ARTICLE SERIES: Part 4
Regulating AI: Who Will Create Ethical Standards for Events?
By Dylan Monorchio
October 25, 2023
A new class of risks introduced by artificial intelligence has moved the European Union (EU) to draft dedicated legislation, but the process is slow and limited to Europe. Who sets the ethical best practices in the meantime? Does the event industry need its own set of standards?
When data security became more of a priority 15 to 20 years ago, event professionals and their supplier partners had to take stock of a new set of rules and best practices. This involved becoming familiar with a range of regional laws (sometimes deferring to the EU’s General Data Protection Regulation or “GDPR” as the most comprehensive set) and a new language for discussing them.
These were supplemented by independently established certifications, like SOC2 for data privacy and PCI for payment security, that served as an easy way for professionals in all industries to vet partners for compliance.
The combination of legislation and certification effectively established a set of standards that both limits tech companies from acting unethically and supports event professionals in meeting their duty of care to attendees and other stakeholders.
Artificial intelligence (AI) challenges these standards by allowing companies to collect and use data in new ways, for unfamiliar purposes, and at an unprecedented scale. The existing legislation and certifications were not designed to deal with the new risks it poses. These risks are often poorly understood by the companies rushing to develop new AI applications, let alone the people consenting to the collection of their data – and in many cases, this consent is given through something as simple and seemingly innocuous as accessing a new feature on Zoom.
This has spurred the EU to draft legislation to control the development of AI applications.
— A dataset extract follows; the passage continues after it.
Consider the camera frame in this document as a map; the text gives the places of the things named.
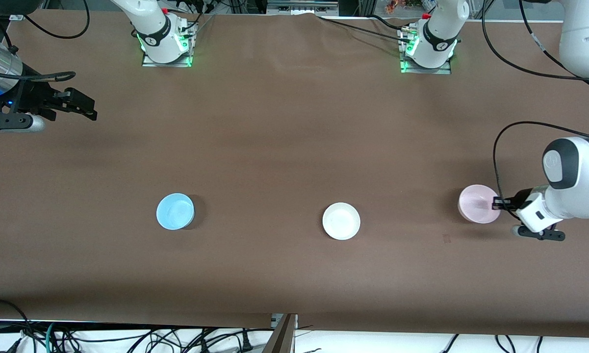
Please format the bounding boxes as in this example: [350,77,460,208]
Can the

How well those regulations will serve the purpose and whether or not they will be sufficient in defining comprehensive ethics around AI remains to be seen. Regardless, they would only limit the development and use of AI in Europe.
In the absence of legislation, tech companies are left to define the ethics around the new technologies they’re developing with very limited oversight. In the case of AI, we have already seen a number of blunders, and according to the 2022 NewVantage Partners annual survey, only 21.6% of data experts think the data security industry has “done enough to address data and AI ethics issues and standards.”
While intrepid tech companies end up saddled with this ethical responsibility and are likely trying their best, it’s clear from the discussions for this series that many of them are still figuring out what that means in practical terms.
Could event industry associations step up to supply a set of standards? What responsibility do event professionals themselves bear, and how can they act as checks and balances against misguided corporate ethics and opportunism?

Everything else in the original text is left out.